Write out, word for word, the part of the listing below that opens with the line containing "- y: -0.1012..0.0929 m" and closes with the line containing "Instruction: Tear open", keeping both of those lines and adding no others.

==== The data ====

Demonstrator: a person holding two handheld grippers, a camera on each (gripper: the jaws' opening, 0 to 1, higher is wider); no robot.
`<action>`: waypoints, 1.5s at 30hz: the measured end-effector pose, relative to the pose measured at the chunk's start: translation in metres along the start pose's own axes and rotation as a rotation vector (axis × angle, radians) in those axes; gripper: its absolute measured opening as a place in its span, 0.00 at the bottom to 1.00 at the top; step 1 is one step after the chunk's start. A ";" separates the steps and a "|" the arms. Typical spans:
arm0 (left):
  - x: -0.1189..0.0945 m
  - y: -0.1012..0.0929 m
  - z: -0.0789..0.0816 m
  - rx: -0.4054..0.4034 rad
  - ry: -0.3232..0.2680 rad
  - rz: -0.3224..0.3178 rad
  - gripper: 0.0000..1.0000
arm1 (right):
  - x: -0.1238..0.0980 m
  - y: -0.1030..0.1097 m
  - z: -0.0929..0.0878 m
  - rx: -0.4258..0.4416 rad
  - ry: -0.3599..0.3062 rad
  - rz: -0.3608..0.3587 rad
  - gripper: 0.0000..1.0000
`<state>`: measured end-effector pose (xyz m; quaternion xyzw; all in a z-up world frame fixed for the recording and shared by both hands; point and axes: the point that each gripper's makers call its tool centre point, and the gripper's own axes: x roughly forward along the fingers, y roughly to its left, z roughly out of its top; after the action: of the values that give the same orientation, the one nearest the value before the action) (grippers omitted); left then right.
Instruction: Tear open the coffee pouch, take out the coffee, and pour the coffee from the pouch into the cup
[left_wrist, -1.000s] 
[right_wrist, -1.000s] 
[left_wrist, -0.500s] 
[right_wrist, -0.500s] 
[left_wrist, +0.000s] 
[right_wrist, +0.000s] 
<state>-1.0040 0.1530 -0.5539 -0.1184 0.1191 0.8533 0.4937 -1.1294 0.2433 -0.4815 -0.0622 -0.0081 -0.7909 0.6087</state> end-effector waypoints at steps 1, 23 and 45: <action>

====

**Exercise solution**:
  - y: -0.1012..0.0929 m
  - z: -0.0789..0.0816 m
  - rx: -0.4054..0.4034 rad
  - ry: -0.3232..0.2680 rad
  - rz: -0.3224..0.3178 rad
  - gripper: 0.0000..1.0000
arm1 (right):
  - x: -0.1238..0.0980 m
  - y: -0.1030..0.1097 m
  - z: -0.0929..0.0878 m
  - rx: -0.4258..0.4416 rad
  - ry: -0.3599..0.3062 rad
  - rz: -0.3608..0.3587 rad
  - gripper: 0.0000..1.0000
`<state>`: measured end-effector pose (xyz m; quaternion xyzw; all in a z-up world frame fixed for the recording and shared by both hands; point and axes: the point that each gripper's makers call its tool centre point, and the gripper's own axes: x roughly forward along the fingers, y roughly to its left, z roughly out of its top; after the action: of the values that give the same orientation, the one nearest the value before the action) (grippers omitted); left then right.
Instruction: Tear open the coffee pouch, take out the coffee, and pour the coffee from the pouch into the cup

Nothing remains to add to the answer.